Security vulnerability in EasySSO HTTP Headers authenticator

Incident Report for TechTime Initiative Group

Resolved

All Customers with active EasySSO licenses have been informed. Atlassian has been informed. The documentation has been updated:

http://techtime.co.nz/display/TECHTIME/EasySSO+with+Headers
http://techtime.co.nz/display/TECHTIME/EasySSO+with+Headers+-+Configuration

Posted Oct 23, 2019 - 15:00 NZDT

Monitoring

This vulnerability exists in all versions of the app starting from 3.0.0.

The other four authenticators (NTLM, Kerberos, SAML and X.509) are not affected.
Unfortunately, there is no way for us to tell what specific authenticator customers like you are using, so we are informing everyone.

The possible attack is predicated on the ability of a malicious client to access Atlassian application (configured with EasySSO HTTP Header authentication) directly over the network via non-proxied access or through a proxy not configured securely. Though it was never envisioned that HTTP Headers authenticator will be deployed insecurely with the above access possible, we nevertheless accept this as a problem in our product.

We have scored the vulnerability as 8.1 (High) on CVSS base score.
Full CVSS 3.1 vector is: AV:A/AC:L/PR:N/UI:N/S:U/C:H/I:H/A:N/E:F/RL:O/RC:C

If you or your security team has questions about the exact nature of the vulnerability - please get back in touch with us on support@techtime.co.nz

Please do confirm first that you are actually using HTTP Headers authenticator with EasySSO (as most of our clients do not).

Here's how you can check:

In the current EasySSO versions, this can be done in Administration/Manage Add-Ons/TechTime Add-ons/EasySSO/Headers
In the older EasySSO versions, the same screen is available in Administration/Manage Add-Ons/TechTime Add-Ons/EasySSO/Advanced/Advanced Filtering Configuration/Custom Authentication

If you see no rows configured, for any headers or attributes - you are NOT affected.

If you are using HTTP Headers authenticator - please update to the latest version of EasySSO.

If the version of the base app that you run is not listed as compatible - please get back to us and we will issue a hotfix compatible with the version of the base application that you need.

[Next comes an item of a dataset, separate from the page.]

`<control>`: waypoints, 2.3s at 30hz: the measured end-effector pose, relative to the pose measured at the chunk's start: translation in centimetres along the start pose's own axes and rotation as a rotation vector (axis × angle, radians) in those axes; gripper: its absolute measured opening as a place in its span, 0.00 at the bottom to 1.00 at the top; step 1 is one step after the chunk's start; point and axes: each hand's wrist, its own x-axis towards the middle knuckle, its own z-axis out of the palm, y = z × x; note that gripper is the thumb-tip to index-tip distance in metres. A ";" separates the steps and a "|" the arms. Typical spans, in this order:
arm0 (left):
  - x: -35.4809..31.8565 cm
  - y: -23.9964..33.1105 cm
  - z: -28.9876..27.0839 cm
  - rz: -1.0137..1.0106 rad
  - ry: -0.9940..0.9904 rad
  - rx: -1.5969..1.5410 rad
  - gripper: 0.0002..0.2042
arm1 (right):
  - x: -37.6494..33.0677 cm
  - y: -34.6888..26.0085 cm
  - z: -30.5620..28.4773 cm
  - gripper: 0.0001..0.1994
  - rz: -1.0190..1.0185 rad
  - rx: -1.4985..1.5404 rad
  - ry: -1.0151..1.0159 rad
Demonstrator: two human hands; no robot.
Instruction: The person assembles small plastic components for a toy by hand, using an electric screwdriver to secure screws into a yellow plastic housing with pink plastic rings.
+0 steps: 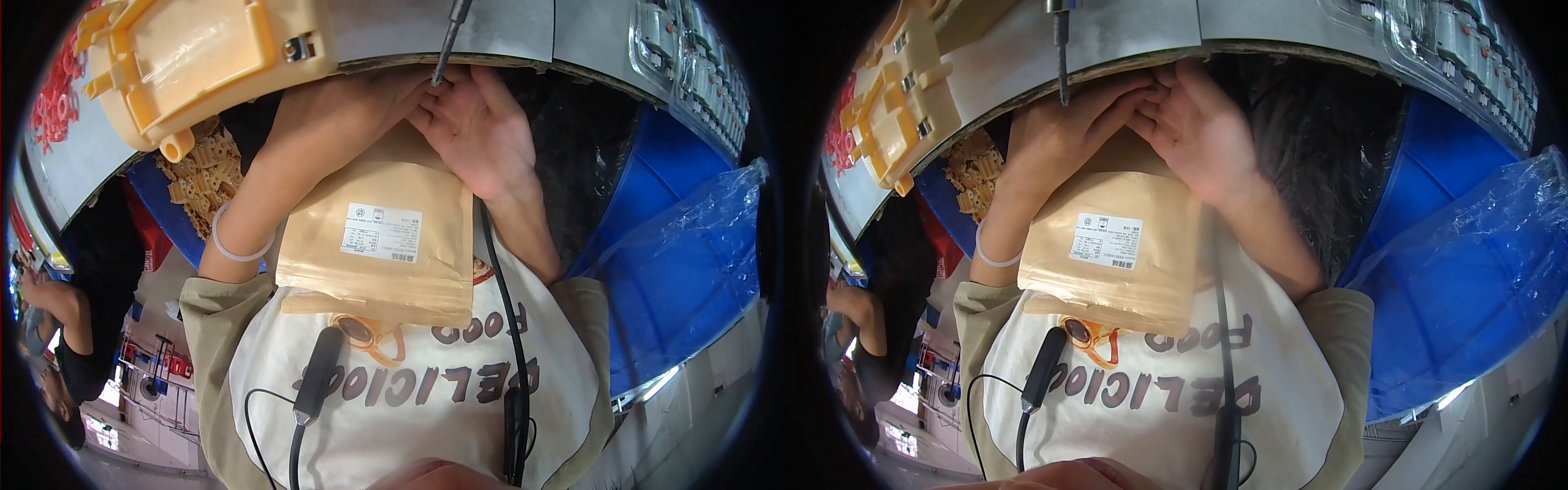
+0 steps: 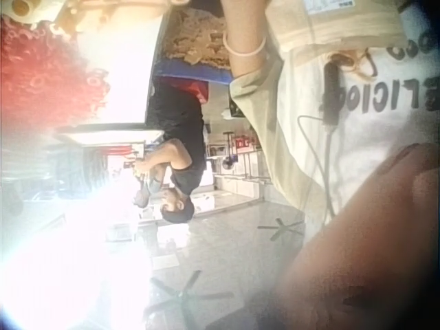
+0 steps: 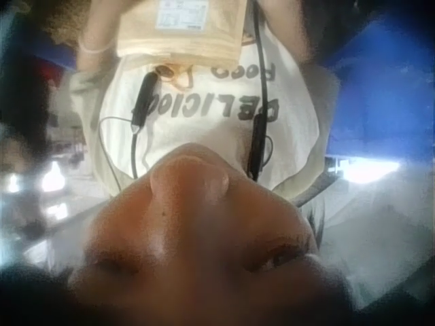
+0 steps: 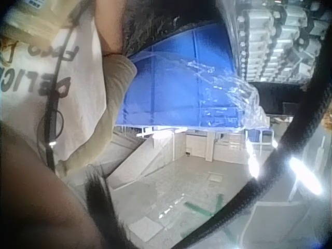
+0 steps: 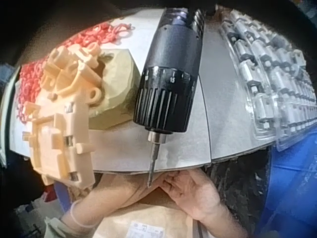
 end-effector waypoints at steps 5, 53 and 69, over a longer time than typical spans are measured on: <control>0.5 -0.2 0.0 0.122 0.059 0.033 0.11 | -0.1 -0.2 0.1 0.16 0.018 -0.037 0.065; 0.0 -0.6 0.2 0.214 0.228 0.125 0.09 | -0.1 -0.6 0.0 0.24 0.103 0.201 -0.096; -2.9 -2.1 0.2 -0.522 0.072 -0.618 0.13 | 0.0 -0.5 2.3 0.25 0.049 0.011 0.155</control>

We have issued versions 4.2.9 and 3.1.8 with the fix

Server:
Jira:
https://marketplace.atlassian.com/apps/1212581/easy-sso-jira-kerberos-ntlm-saml/version-history#b4002009005
Confluence: https://marketplace.atlassian.com/apps/1212583/easy-sso-confluence-kerberos-ntlm-saml/version-history#b4002009005
Bitbucket: https://marketplace.atlassian.com/apps/1214247/easy-sso-bitbucket-kerberos-ntlm-saml/version-history#b4002009005
Bamboo: https://marketplace.atlassian.com/apps/1214240/easy-sso-bamboo-kerberos-ntlm/version-history#b300100800
Fisheye/Crucible: https://marketplace.atlassian.com/apps/1214200/easy-sso-fisheye-kerberos-ntlm/version-history#b300100710

Data Center:
Jira: https://marketplace.atlassian.com/apps/1212581/easy-sso-jira-kerberos-ntlm-saml/version-history#b4002009000
Confluence: https://marketplace.atlassian.com/apps/1212583/easy-sso-confluence-kerberos-ntlm-saml/version-history#b4002009000
Bitbucket: https://marketplace.atlassian.com/apps/1214247/easy-sso-bitbucket-kerberos-ntlm-saml/version-history#b4002009000

Posted Oct 14, 2019 - 16:30 NZDT

Identified

We have confirmed the issue and are working on the fix.

Posted Oct 01, 2019 - 20:15 NZDT

Investigating

We have been made aware of the potential security vulnerability in HTTP Headers authenticator included in EasySSO

Posted Sep 30, 2019 - 19:15 NZDT

This incident affected: TechTime Server Apps (EasySSO for Jira Server, EasySSO for Confluence Server, EasySSO for Bitbucket Server, EasySSO for Bamboo Server, EasySSO for Fisheye/Crucible Server) and TechTime Data Center Apps (EasySSO for Bitbucket Data Center, EasySSO for Jira Data Center, EasySSO for Confluence Data Center).